One of the most beloved children’s series in evangelical households is the Chronicles of Narnia by novelist and lay theologian C.S. Lewis. Given that I grew up in a home/community where they were revered, it dawns on me that I have no idea how well-known they are outside those circles. You’ll have to let me know.

The reason that I bring them up is because, just as we learn that Jerry Falwell, Jr. has formally endorsed the candidacy of Trump, it might be interesting to know that all evangelicals (even those who are extremely conservative) aren’t necessary jumping on The Donald’s bandwagon. One writer used the Chronicles of Narnia to explain why.

Gina Dalfanzo taps into a story in the second book of the series, Prince Caspian, to remind us of the time when Narnians were so threatened by their enemies that they were counseled to call up the White Witch to save them, the very one who had killed Aslan (the God-character) in the previous book The Lion, the Witch and the Wardrobe.

Dalfanzo says that in this struggle, C.S. Lewis was prescient.

This is how good people with strong, ingrained values—people who have invested time and money in the sanctity of life, religious liberty, and similarly noble causes—can come to support a man who changes his convictions more often than his shirts. This is how people concerned about the dignity of the office of President end up flocking to a reality-show star who spends his days on Twitter calling people “dumb” and “loser.” This is how some who have professed faith in Jesus Christ are lured by a man who openly puts all his faith in power and money, the very things Christ warned us against prizing too highly. As one wag on Twitter pointed out, “If elected, Donald Trump will be the first US president to own a strip club,” and yet he has the support of Christians who fervently believe that this country needs to clean up its morals…

Tired of waiting for Aslan—who may be nearer than we think—we turn elsewhere. It doesn’t matter if our candidate hates, bullies, and exploits other people, the reasoning goes, just as long as he’s good to us and gives us what we want. Hatred is a perfectly acceptable weapon, as long as it’s “on our side.”
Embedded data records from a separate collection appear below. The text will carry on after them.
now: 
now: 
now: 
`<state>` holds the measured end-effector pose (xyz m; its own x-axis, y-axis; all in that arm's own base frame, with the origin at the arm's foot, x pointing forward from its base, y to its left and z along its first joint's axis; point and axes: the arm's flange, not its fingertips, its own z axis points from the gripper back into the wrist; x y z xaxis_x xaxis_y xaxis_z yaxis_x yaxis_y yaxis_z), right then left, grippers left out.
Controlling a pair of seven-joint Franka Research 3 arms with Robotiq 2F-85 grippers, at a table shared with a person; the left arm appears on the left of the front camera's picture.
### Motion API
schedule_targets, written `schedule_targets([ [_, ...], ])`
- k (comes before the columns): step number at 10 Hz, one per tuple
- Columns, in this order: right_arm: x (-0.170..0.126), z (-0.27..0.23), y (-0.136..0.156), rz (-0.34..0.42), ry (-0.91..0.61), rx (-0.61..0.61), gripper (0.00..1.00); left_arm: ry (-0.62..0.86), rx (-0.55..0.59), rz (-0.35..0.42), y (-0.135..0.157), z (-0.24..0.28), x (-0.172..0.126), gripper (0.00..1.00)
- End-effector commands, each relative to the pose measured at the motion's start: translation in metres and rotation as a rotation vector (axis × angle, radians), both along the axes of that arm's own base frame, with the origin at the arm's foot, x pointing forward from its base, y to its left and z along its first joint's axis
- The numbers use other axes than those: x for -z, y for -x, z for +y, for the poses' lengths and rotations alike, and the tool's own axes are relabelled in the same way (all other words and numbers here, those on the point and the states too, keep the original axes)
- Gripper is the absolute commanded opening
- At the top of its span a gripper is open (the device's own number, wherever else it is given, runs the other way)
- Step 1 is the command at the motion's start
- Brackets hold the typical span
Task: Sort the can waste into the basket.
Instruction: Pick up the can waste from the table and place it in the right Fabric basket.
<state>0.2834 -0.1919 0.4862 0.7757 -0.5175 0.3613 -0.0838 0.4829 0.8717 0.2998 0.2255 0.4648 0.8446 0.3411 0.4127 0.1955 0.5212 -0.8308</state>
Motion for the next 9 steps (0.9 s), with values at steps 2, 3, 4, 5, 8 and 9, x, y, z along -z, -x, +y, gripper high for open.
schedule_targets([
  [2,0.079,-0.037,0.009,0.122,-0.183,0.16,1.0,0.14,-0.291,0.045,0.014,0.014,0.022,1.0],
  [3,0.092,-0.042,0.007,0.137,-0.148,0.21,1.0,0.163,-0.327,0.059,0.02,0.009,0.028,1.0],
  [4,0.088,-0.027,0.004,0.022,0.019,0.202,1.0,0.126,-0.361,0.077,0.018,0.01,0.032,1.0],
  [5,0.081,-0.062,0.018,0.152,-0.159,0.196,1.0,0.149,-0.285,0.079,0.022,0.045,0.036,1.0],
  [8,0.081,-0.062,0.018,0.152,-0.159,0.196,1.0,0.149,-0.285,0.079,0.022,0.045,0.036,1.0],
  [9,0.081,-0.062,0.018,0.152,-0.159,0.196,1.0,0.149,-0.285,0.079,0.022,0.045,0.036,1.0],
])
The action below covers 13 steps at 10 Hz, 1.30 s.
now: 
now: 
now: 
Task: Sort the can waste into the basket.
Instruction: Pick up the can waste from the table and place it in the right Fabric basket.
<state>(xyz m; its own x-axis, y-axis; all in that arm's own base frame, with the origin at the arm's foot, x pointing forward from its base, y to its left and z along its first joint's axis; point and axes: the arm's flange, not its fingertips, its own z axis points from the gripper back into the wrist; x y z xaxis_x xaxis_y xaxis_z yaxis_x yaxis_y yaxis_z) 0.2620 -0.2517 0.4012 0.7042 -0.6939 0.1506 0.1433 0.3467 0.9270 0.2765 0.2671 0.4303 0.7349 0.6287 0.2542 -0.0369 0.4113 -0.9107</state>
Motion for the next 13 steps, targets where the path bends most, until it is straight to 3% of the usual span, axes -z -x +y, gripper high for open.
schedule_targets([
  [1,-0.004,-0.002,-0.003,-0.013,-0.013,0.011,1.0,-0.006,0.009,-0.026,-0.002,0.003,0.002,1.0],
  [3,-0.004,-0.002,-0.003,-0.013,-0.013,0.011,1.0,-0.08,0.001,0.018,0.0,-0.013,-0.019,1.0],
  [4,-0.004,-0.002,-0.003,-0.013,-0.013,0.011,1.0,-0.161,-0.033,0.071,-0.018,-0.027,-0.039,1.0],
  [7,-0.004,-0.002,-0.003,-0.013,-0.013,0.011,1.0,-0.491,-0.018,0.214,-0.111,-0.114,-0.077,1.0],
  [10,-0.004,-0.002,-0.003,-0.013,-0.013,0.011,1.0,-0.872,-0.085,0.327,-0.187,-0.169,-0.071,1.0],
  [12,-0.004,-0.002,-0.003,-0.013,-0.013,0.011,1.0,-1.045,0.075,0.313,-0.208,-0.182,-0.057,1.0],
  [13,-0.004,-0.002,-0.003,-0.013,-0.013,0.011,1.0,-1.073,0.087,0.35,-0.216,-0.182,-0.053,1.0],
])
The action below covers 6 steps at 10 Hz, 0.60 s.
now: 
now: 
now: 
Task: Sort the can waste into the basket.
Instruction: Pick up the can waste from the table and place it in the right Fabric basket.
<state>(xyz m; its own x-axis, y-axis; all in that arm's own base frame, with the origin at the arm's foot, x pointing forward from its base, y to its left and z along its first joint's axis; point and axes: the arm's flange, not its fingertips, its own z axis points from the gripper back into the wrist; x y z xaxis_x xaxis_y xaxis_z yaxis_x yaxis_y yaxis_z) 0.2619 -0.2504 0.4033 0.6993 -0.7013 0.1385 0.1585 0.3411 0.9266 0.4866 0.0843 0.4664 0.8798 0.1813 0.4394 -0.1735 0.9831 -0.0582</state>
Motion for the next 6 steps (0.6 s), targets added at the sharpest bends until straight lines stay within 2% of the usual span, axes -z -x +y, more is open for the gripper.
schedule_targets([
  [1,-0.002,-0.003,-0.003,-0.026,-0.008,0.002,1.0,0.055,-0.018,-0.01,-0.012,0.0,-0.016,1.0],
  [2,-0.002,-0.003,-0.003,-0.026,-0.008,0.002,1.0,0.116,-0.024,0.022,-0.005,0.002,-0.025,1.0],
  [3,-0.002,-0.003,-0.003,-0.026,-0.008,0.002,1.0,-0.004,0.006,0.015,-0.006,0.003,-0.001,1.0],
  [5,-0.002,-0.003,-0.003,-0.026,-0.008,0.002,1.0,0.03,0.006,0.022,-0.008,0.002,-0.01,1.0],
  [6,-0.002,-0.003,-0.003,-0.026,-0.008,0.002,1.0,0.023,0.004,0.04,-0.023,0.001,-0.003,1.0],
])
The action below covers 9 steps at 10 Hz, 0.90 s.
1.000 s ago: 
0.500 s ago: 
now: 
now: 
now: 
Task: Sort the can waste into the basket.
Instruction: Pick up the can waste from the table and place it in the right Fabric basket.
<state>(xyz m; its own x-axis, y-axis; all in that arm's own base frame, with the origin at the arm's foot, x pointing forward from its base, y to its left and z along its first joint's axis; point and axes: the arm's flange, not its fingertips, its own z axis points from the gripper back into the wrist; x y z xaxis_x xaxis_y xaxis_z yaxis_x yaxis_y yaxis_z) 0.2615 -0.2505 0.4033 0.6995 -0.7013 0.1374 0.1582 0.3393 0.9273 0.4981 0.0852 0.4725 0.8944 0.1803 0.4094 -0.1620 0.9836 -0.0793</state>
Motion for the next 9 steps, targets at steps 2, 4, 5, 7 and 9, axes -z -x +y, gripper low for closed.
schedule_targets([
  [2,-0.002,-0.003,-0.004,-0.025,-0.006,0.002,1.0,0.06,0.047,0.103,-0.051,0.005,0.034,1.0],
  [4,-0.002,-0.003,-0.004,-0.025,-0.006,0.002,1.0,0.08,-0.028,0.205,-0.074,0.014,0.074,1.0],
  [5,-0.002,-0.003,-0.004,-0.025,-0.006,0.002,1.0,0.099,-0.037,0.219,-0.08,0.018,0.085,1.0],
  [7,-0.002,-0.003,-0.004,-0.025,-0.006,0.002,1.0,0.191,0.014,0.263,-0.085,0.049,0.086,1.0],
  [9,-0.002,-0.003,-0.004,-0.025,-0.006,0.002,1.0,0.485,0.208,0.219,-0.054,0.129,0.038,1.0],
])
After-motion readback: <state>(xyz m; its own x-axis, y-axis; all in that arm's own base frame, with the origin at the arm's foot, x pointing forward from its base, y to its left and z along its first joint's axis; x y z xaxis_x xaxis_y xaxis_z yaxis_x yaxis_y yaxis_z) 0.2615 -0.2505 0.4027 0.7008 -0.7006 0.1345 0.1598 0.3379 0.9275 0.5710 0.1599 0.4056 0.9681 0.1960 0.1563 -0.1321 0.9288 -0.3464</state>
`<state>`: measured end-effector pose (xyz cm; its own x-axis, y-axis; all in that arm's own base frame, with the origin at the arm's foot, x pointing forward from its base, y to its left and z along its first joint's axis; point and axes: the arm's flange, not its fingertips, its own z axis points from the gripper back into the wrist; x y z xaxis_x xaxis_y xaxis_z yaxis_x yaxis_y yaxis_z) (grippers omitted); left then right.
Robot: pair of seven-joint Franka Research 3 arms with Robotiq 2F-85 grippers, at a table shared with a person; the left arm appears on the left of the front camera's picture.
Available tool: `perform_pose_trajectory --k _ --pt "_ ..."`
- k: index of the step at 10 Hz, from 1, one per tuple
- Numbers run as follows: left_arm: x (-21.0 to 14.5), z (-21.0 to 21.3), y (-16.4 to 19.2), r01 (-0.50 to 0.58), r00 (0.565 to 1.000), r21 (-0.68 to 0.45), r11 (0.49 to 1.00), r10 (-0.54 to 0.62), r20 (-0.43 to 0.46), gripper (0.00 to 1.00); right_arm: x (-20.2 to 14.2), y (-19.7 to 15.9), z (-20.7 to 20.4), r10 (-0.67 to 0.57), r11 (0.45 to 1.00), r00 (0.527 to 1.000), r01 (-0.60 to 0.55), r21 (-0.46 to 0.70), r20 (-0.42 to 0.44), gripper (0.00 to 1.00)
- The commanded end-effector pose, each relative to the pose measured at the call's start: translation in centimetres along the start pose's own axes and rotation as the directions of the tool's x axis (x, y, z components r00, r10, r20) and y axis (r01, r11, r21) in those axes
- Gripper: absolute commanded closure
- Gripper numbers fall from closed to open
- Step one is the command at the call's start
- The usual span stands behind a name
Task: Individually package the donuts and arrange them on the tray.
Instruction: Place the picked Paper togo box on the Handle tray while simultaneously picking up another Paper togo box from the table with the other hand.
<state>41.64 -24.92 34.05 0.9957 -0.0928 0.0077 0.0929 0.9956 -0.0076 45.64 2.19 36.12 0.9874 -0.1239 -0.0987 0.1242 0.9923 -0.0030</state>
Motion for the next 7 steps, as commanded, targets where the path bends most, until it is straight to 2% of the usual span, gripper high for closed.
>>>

I will note that, like Trump (and Cruz) supporters, Dalfanso takes it as a given that Christians are under siege. But the lesson of Narnia is that, to take up hatred as an acceptable weapon is the wrong choice.

I don’t share this because I agree with Dalfanso – but because it exposes the layers of nuance going on among Christian conservatives in this Republican presidential primary.

Besides…how can you resist the allure of comparing Donald Trump to an evil White Witch?